Studying for your VMware VCP 5 Certification – Part 1

VMware VCP study informationIt’s that time again where I need to look at upgrading my VMware VCP certification, this time from VCP4 to VCP5.  Admittedly I am a little late, as due to personal and work commitments I haven’t had any time spare to start studying for my VCP5 exam so am now in a rush to try and make it happen, though I’m guessing that I am not alone in my plight.

Those of you who currently hold a VCP4 are probably aware that you have until the 29th February 2012 to sit an exam to upgrade to VCP5. Book your seat at the Pearson VUE testing centre now else if you leave it past this date you will have to attend VMware’s VMware vSphere: What’s New [v5.0] course before sitting the VCP5 exam and being awarded VCP5 status.

I thought it’d be useful to put together a post or two on VMware’s certifications, studying for the exams and also any useful study resources I come across.  So, let’s kick things off with taking a high level look at the certifications offered by VMware.


VMware Certifications – The Offerings …

There are two main VMware virtualization certification categories with associated certifications and exams linked to them.  The first is …

VMware Certification - VCA-DT VCP-DTDesktop Virtualization:  As you’d expect this covers the area of VMware View and consists of two, soon to be three, certifications. The clue is that each of the certification names end with ‘DT’ for ‘Desktop’.

The second certification category focuses around the area of …

VMware vSphere VCP VCAP VCDXDatacenter Virtualization: Although I don’t have any statistics to back it up I think it is safe to assume that these certifications are the more popular of the two category types (ie:datacentre vs desktop virtualization).

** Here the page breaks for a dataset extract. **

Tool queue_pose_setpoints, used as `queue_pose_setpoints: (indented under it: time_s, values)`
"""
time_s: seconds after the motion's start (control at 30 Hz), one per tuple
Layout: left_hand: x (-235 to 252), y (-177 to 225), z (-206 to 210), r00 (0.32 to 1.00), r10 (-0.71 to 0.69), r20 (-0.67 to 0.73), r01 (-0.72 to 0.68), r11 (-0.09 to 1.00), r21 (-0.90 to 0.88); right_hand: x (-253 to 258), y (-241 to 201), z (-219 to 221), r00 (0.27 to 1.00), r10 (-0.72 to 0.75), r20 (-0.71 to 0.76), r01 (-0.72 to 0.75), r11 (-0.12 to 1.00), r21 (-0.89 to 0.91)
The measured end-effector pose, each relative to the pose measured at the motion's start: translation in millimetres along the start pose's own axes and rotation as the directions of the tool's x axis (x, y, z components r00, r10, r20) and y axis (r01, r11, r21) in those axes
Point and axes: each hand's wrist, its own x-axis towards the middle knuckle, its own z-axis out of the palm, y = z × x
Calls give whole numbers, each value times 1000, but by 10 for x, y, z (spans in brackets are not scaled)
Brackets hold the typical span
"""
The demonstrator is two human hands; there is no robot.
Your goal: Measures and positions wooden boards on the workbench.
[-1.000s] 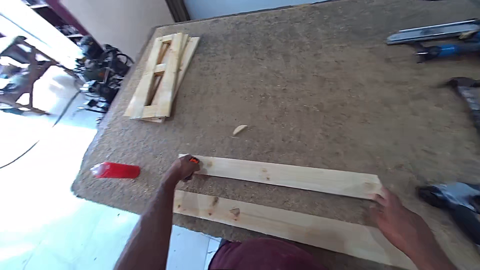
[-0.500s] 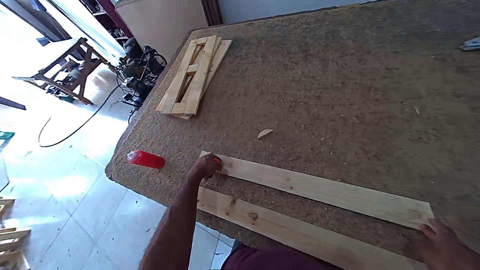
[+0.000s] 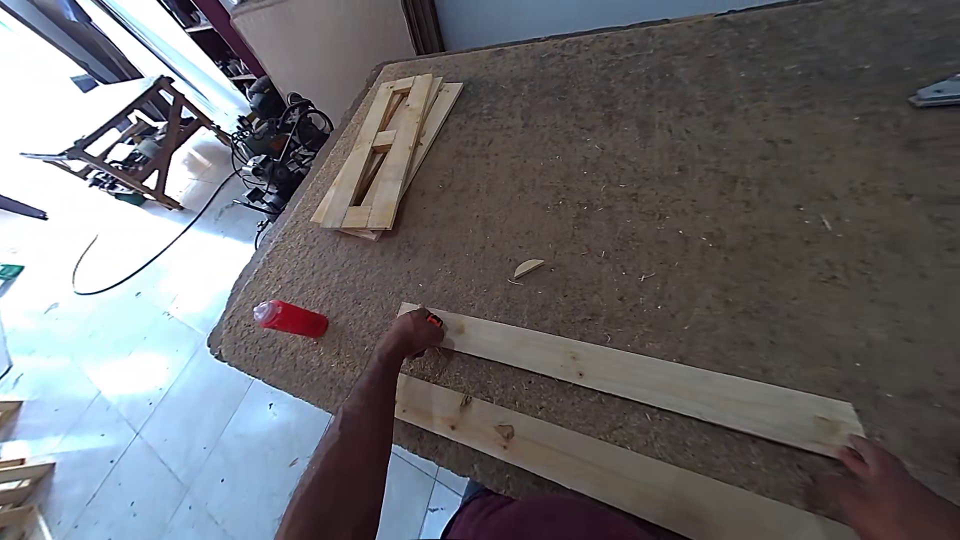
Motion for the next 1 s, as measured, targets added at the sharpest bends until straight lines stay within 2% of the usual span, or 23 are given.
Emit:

Most of you are probably familiar with the VCP certification and may have heard of the much sought after VCDX, which really separates the men from the boys and women from the girls (delete as appropriate).  The lesser known, and newest, certification under the ‘Datacenter Virtualization’ category is the intermediate level VMware Certified Advanced Professional (VCAP) certification which comes in two flavours; Datacenter Administration (DCA) and/or Datacenter Design (DCD). Meaning that you could end up with a VCAP#-DCA or VCAP#-DCD.  The VCAP is intended for those IT professionals who want to progress from the VCP certification and demonstrate a deeper level of understanding around VMware’s datacentre focussed products.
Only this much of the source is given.